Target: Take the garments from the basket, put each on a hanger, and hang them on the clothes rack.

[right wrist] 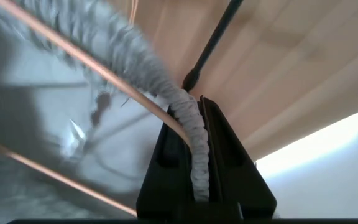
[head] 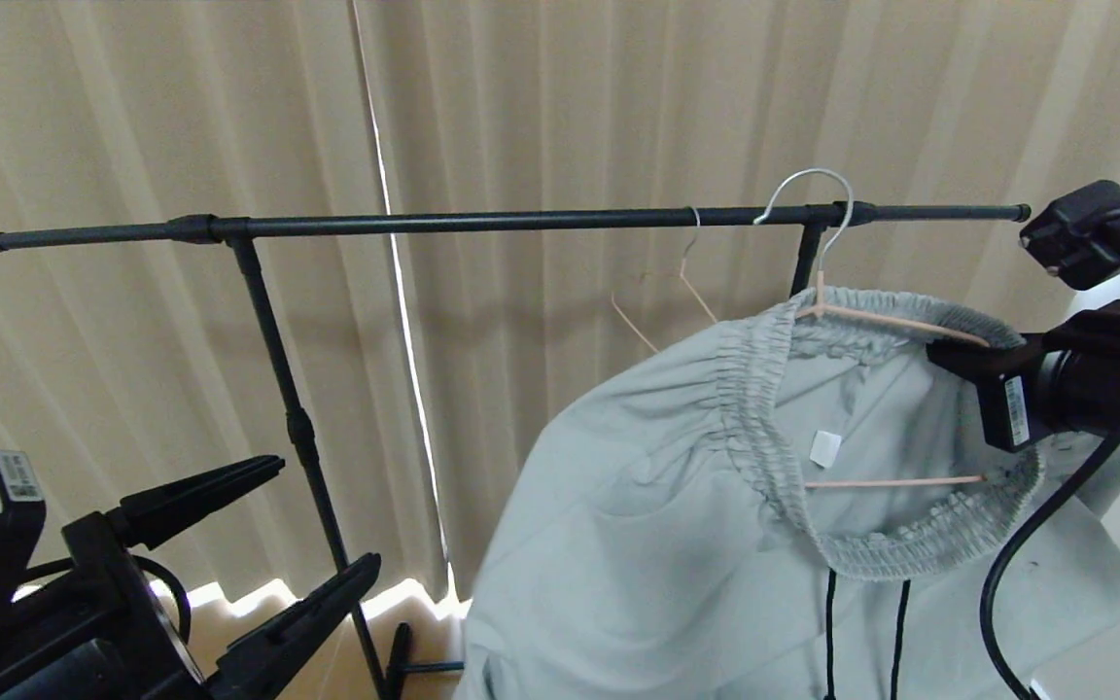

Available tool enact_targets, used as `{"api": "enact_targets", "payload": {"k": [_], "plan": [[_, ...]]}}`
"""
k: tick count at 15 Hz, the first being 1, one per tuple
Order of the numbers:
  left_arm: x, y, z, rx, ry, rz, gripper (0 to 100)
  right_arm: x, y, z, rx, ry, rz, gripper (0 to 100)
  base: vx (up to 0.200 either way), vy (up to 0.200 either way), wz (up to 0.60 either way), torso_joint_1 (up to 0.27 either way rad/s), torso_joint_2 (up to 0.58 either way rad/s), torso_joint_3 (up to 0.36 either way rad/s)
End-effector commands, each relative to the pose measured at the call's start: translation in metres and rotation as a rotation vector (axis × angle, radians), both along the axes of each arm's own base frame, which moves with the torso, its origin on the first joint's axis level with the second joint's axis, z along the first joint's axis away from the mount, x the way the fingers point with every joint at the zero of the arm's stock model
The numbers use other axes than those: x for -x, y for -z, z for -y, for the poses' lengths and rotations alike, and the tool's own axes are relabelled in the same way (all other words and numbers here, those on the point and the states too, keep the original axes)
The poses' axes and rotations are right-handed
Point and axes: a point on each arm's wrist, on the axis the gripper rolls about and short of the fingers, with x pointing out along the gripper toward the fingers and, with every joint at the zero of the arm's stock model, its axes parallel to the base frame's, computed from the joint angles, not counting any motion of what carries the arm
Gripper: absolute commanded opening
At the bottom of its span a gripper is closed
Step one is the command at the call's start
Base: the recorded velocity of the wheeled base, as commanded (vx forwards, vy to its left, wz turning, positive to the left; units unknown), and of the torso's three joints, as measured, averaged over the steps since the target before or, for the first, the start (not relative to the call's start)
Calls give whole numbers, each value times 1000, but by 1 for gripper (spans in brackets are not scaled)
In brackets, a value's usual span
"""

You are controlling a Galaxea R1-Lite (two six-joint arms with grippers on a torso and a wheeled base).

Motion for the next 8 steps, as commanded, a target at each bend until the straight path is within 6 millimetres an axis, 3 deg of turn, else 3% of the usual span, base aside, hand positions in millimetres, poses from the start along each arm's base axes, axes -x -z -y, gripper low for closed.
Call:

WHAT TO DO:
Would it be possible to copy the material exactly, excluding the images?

RESPONSE TO THE TASK:
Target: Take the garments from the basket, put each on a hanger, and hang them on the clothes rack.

[right wrist] 
[head] 

Available tool enact_targets, used as `{"api": "enact_targets", "payload": {"k": [_], "plan": [[_, ...]]}}`
"""
k: tick count at 15 Hz, the first being 1, one per tuple
Order of the numbers:
  left_arm: x, y, z, rx, ry, rz, gripper (0 to 100)
  right_arm: x, y, z, rx, ry, rz, gripper (0 to 100)
  base: vx (up to 0.200 either way), vy (up to 0.200 either way), wz (up to 0.60 either way), torso_joint_1 (up to 0.27 either way rad/s), torso_joint_2 (up to 0.58 either way rad/s), torso_joint_3 (up to 0.36 either way rad/s)
End-effector commands, each relative to the pose measured at the call's start: translation in metres and rotation as a rotation vector (axis × angle, radians), both along the axes of each arm's own base frame, which moves with the torso, its origin on the first joint's axis level with the second joint's axis, z along the first joint's axis away from the mount, x the way the fingers point with every joint at the zero of the arm's stock model
The numbers use other axes than those: x for -x, y for -z, z for -y, for the poses' lengths and rotations alike, and the tool's own axes are relabelled in the same way (all other words and numbers here, those on the point and the states too, keep the original axes)
The poses' axes and rotations are right-handed
Point and axes: a point on each arm's wrist, on the axis the gripper rolls about and short of the fingers, with x pointing out along the gripper toward the fingers and, with every joint at the zero of the arm's stock model, its axes parallel to the base frame's, computed from the joint angles, not counting any motion of what carries the arm
Gripper: absolute commanded opening
At the bottom of its span a gripper is closed
Step one is the command at the call's start
Base: the recorded velocity of the wheeled base, as commanded (vx forwards, vy to its left, wz turning, positive to the left; units unknown), and of the torso's three joints, as measured, averaged over the steps since the target before or, for the first, the start (not relative to the call's start)
Calls give whole numbers, each value times 1000, but by 1 for gripper (spans in brackets are not scaled)
In brackets, a value's usual span
"""

You are controlling a Galaxea R1-Lite (two six-joint arms with grippers on a torso and a wheeled base).

Motion for the next 8 steps, as commanded, a target at each bend until the straight path is within 6 millimetres an axis, 3 deg of turn, else 3% of the usual span, base aside, hand positions in millimetres, poses from the start along each arm's base axes, axes -x -z -y, gripper low for closed.
Call:

Nothing remains to be written for this exercise.